→ **Assigned task**: Take the records below and set down exactly the lines from the one with "Isolate the green" to the one with "Isolate the dark brown", ends included; do not copy the pictures.

*** Records to process Section Begins ***

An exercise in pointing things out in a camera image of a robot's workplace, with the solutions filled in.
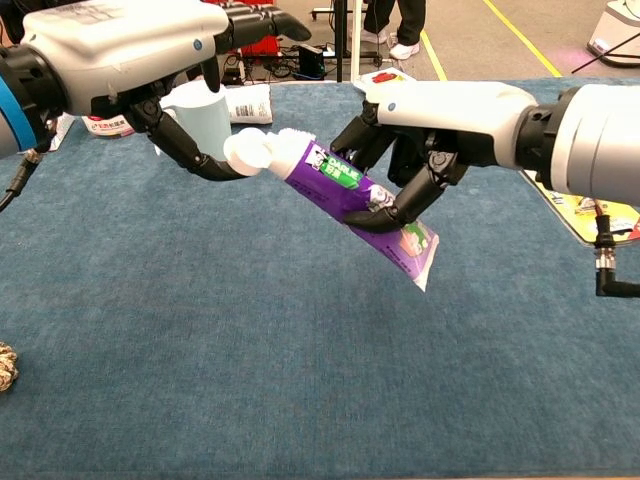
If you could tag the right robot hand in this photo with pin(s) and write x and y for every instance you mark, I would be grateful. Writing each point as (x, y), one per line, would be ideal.
(450, 115)

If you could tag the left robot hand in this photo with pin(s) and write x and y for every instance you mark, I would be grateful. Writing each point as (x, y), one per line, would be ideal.
(125, 50)

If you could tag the purple toothpaste tube white cap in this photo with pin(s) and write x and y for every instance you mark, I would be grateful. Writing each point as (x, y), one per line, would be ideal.
(320, 172)

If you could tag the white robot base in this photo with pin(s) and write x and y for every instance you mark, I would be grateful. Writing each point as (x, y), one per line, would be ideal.
(615, 35)

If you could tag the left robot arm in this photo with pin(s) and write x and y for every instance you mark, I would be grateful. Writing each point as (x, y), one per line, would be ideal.
(20, 100)

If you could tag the white snack packet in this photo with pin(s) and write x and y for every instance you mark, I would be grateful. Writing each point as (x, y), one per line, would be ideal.
(385, 77)

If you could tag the clear plastic candy jar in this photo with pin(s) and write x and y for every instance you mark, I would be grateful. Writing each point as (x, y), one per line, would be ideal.
(107, 126)

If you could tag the person's legs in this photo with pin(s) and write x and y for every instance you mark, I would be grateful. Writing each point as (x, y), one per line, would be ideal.
(405, 30)

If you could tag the white blue milk carton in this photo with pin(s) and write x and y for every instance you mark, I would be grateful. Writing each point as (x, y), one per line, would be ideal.
(62, 132)

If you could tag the red cabinet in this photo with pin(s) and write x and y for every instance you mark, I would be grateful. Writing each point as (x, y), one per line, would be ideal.
(260, 48)

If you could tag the white bottle yellow cap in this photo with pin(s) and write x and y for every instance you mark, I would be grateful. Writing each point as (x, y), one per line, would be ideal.
(250, 105)

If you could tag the razor in yellow blister pack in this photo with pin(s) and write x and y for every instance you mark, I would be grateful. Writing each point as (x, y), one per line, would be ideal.
(580, 220)

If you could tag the blue carpet table mat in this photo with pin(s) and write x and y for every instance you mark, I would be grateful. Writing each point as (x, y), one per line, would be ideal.
(200, 325)

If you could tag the white upright post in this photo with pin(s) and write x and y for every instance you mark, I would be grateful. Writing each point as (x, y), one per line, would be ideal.
(356, 50)

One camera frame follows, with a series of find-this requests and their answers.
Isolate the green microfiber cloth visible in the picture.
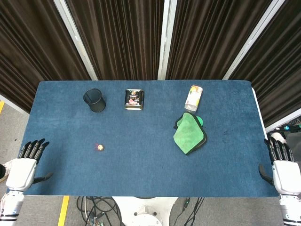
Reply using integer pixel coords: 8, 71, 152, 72
173, 112, 208, 156

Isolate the white frame post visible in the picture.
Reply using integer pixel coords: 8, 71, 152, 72
53, 0, 98, 81
222, 0, 287, 81
157, 0, 178, 80

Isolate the dark brown curtain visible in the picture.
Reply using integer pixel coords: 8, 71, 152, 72
165, 0, 274, 80
66, 0, 166, 81
0, 0, 93, 114
229, 0, 301, 128

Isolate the blue table mat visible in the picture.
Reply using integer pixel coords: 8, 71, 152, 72
23, 80, 279, 197

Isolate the dark square tin box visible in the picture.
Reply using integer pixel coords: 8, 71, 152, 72
124, 89, 145, 111

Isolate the black cable bundle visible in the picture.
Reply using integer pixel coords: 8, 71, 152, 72
76, 196, 123, 226

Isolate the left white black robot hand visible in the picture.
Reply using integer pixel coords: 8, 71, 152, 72
5, 138, 54, 192

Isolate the white pink shoe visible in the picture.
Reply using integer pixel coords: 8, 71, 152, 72
269, 132, 287, 144

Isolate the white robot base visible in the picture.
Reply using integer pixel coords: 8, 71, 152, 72
111, 196, 178, 226

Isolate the white printed bottle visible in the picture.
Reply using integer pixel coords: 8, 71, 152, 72
184, 85, 204, 113

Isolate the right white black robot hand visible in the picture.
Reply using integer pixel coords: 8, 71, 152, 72
258, 137, 301, 195

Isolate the black mesh pen holder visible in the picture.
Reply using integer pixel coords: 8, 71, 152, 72
83, 88, 106, 113

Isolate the black cable with green light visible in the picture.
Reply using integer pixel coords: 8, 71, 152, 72
173, 197, 206, 226

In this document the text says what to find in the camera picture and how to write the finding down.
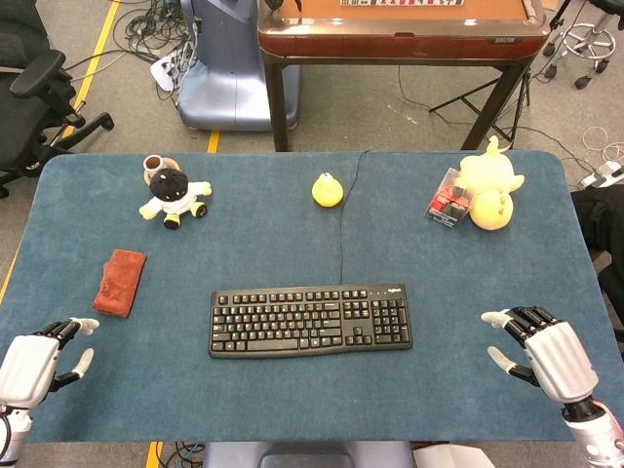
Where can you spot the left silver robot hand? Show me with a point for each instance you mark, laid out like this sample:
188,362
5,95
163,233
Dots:
29,363

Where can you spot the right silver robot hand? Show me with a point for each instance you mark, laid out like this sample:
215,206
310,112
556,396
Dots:
560,356

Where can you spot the black keyboard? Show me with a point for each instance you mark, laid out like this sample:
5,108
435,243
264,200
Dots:
292,322

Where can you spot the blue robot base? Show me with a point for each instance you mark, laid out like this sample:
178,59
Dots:
229,73

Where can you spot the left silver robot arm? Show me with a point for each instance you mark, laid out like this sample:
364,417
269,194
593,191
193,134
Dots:
12,431

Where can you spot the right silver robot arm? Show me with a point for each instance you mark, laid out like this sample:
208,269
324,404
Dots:
592,439

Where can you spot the folded red-brown cloth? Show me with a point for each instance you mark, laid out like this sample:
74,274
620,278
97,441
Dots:
119,283

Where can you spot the black bag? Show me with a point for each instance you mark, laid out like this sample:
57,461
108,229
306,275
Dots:
599,219

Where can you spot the yellow plush toy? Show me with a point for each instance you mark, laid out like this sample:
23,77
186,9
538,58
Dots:
492,195

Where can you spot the white floor device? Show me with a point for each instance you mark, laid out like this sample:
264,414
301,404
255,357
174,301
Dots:
602,175

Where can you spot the coffee capsule box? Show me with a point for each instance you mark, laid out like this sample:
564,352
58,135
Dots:
448,200

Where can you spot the black-headed plush doll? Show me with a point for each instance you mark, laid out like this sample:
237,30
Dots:
170,195

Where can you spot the small brown toy cup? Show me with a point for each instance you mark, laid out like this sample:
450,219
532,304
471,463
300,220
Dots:
156,166

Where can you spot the black folding stand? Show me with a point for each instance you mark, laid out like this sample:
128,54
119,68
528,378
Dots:
492,107

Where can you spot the blue felt table mat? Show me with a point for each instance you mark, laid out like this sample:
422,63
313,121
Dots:
302,404

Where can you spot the blue-grey robot torso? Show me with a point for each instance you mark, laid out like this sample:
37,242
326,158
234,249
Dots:
307,456

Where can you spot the yellow toy pear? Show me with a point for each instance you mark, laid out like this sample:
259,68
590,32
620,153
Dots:
327,192

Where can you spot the black office chair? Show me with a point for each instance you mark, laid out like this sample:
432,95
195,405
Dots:
24,73

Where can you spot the chrome-base stool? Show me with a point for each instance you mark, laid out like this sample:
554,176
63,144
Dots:
582,39

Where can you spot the white power strip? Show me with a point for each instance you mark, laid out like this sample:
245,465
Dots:
168,68

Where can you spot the brown mahjong table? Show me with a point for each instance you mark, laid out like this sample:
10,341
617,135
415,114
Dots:
400,39

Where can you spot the background robot hand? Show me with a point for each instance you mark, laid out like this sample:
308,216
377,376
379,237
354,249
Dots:
283,4

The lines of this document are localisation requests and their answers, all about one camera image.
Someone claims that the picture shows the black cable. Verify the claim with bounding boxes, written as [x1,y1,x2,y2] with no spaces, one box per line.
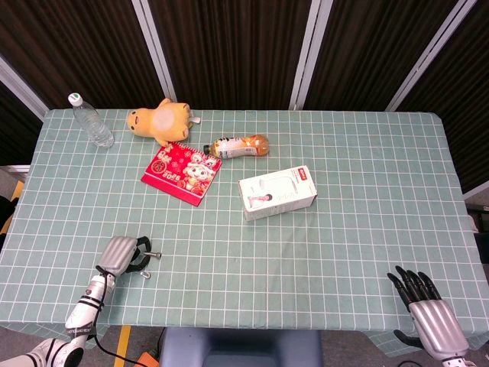
[93,332,148,367]

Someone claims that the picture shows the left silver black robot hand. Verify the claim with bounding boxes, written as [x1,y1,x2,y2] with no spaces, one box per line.
[95,235,153,277]

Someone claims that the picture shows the orange floor object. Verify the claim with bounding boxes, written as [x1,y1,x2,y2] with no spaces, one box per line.
[136,350,161,367]

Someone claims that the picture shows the red desk calendar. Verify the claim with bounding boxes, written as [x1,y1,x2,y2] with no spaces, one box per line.
[141,141,223,208]

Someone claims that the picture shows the yellow plush duck toy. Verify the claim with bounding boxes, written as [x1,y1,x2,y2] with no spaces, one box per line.
[126,97,201,147]

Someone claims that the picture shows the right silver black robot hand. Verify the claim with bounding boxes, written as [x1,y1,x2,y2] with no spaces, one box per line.
[387,265,470,360]

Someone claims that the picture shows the white cardboard product box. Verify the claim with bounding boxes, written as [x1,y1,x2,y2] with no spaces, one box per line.
[238,164,319,222]

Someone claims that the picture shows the orange tea drink bottle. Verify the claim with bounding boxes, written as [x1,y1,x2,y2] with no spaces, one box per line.
[202,134,270,160]

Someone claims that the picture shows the black and yellow object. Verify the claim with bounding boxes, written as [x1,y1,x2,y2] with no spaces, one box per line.
[0,179,24,245]

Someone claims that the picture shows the white partition frame post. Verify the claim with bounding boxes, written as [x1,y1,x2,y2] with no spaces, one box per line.
[131,0,177,103]
[288,0,326,111]
[0,55,50,122]
[384,0,469,112]

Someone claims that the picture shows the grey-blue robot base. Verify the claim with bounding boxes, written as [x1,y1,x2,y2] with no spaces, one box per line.
[158,327,322,367]

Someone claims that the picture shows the dark ribbed partition panel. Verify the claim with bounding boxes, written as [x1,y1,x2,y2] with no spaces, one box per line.
[0,0,167,112]
[148,0,313,111]
[395,0,489,194]
[304,0,459,112]
[0,82,44,167]

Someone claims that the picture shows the black equipment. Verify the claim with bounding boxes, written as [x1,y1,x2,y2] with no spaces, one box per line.
[465,202,489,265]

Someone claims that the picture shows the green checked tablecloth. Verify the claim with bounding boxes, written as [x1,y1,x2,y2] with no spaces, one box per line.
[0,109,489,348]

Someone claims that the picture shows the clear plastic water bottle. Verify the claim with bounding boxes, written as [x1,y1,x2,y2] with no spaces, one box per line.
[67,92,115,149]

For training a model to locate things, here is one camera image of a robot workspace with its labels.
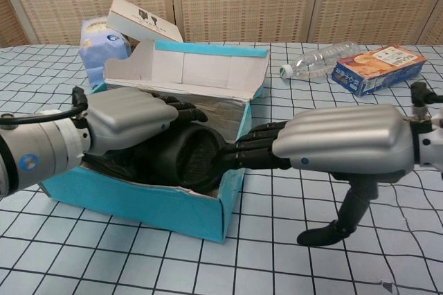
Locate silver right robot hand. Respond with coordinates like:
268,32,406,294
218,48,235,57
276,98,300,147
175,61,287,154
218,104,416,247

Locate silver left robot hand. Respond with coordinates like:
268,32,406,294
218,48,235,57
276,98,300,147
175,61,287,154
81,86,208,157

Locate black slide sandal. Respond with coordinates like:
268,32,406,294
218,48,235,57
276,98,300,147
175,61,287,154
81,125,228,194

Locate teal cardboard shoe box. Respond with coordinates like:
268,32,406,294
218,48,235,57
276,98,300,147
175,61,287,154
37,39,271,243

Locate blue tissue pack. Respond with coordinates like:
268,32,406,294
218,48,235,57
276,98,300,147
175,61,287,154
78,17,134,87

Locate orange and blue snack box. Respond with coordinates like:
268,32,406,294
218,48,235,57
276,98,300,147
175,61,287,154
331,44,427,97

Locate clear empty plastic bottle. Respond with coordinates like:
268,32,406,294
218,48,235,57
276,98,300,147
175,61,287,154
278,41,361,83

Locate white printed cardboard box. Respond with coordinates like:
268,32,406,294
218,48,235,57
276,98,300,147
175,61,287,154
105,0,183,43

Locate light blue checkered tablecloth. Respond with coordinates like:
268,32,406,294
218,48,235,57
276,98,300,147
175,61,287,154
0,42,443,295

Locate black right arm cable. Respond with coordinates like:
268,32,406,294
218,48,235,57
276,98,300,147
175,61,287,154
410,81,443,109

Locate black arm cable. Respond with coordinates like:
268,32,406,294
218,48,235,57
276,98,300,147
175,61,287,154
410,81,443,109
0,87,87,126

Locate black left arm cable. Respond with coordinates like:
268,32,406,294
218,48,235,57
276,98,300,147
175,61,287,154
0,87,87,126

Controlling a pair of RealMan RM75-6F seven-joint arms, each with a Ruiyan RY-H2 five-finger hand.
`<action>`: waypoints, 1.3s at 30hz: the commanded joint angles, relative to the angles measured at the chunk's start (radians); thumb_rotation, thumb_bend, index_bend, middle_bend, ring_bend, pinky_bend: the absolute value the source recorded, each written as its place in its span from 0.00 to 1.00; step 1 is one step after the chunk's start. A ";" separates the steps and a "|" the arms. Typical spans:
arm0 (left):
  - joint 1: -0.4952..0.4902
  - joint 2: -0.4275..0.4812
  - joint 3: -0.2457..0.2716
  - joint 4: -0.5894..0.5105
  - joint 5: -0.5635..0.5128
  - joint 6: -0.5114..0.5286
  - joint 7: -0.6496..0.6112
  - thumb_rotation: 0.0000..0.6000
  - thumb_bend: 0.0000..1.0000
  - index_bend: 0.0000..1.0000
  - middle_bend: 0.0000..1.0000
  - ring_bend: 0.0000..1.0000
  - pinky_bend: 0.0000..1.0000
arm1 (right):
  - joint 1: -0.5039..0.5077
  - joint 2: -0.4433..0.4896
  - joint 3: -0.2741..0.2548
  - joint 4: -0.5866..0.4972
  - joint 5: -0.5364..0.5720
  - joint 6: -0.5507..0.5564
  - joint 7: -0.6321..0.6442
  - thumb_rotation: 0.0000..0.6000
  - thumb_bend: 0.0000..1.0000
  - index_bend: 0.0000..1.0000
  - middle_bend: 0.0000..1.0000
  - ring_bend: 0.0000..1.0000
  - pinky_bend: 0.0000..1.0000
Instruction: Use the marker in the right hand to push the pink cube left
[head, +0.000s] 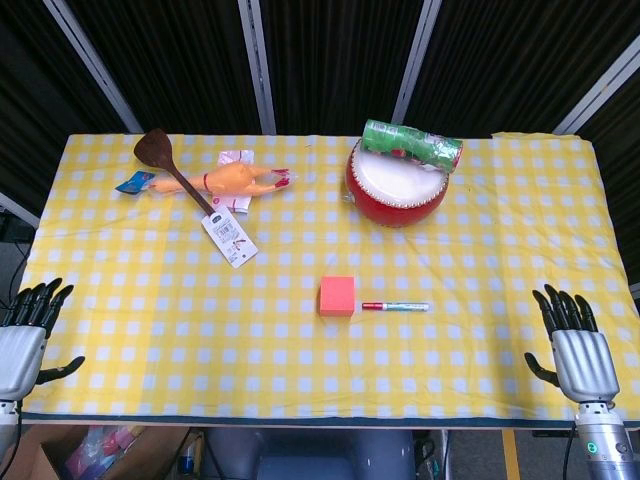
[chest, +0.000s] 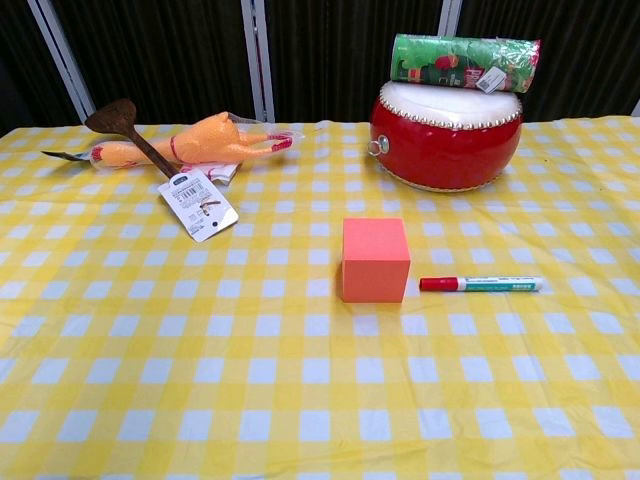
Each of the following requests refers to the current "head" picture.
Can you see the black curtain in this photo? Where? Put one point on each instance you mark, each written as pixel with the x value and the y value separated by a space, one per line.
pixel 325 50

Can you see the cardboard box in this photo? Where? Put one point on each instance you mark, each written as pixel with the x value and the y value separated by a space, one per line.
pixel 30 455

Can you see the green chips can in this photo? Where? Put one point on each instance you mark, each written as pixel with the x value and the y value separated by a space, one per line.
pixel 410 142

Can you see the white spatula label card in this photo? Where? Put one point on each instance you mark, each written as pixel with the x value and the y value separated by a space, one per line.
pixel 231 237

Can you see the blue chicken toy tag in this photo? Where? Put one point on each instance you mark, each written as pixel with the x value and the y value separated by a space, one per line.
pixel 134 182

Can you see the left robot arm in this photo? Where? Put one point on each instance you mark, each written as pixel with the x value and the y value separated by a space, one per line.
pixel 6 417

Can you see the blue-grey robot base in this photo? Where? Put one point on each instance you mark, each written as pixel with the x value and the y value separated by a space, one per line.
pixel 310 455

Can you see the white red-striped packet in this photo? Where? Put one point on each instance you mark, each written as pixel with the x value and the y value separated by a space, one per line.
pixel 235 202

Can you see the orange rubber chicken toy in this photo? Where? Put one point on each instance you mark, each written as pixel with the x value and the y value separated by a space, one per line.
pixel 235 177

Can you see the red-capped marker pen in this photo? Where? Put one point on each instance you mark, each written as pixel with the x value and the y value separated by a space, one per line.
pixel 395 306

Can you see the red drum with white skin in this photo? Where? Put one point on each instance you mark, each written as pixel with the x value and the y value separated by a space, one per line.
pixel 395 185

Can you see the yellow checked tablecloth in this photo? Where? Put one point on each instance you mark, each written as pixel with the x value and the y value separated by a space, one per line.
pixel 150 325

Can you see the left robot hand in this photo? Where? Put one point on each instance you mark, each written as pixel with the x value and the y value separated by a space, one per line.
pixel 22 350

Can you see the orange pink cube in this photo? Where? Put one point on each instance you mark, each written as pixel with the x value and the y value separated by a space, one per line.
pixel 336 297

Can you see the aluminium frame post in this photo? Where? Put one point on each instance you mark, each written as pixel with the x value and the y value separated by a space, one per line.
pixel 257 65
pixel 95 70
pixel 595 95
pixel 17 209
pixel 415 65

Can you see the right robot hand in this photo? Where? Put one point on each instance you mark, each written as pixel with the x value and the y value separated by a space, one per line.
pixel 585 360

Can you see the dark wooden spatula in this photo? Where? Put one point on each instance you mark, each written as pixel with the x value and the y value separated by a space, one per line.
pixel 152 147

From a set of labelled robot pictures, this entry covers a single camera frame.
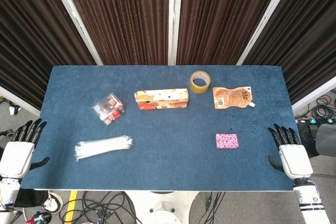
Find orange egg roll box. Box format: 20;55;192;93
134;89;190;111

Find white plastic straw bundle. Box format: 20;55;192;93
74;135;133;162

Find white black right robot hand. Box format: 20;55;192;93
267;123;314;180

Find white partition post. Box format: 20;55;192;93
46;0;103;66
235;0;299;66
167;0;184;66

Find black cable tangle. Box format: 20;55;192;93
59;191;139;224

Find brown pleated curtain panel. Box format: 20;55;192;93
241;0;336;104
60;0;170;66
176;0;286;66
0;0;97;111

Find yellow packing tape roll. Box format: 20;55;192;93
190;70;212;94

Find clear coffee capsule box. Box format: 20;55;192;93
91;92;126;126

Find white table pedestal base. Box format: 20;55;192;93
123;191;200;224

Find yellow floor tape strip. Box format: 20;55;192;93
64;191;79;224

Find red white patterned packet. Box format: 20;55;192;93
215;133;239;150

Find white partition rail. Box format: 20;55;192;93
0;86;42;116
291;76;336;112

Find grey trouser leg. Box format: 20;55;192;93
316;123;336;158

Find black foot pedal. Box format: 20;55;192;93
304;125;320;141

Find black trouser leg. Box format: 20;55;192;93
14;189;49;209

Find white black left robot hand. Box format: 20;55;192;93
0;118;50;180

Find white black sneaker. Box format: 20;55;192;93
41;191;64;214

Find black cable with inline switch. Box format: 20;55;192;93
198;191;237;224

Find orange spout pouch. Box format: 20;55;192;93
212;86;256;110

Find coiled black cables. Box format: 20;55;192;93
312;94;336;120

*** Records to process Section Ends ***

→ **The completed task**:
Isolate the green microfiber cloth visible in the picture.
Reply using integer pixel coords: 8, 71, 152, 72
173, 112, 208, 156

Isolate the white frame post visible in the picture.
Reply using integer pixel coords: 8, 71, 152, 72
53, 0, 98, 81
222, 0, 287, 81
157, 0, 178, 80

Isolate the dark brown curtain visible in the picture.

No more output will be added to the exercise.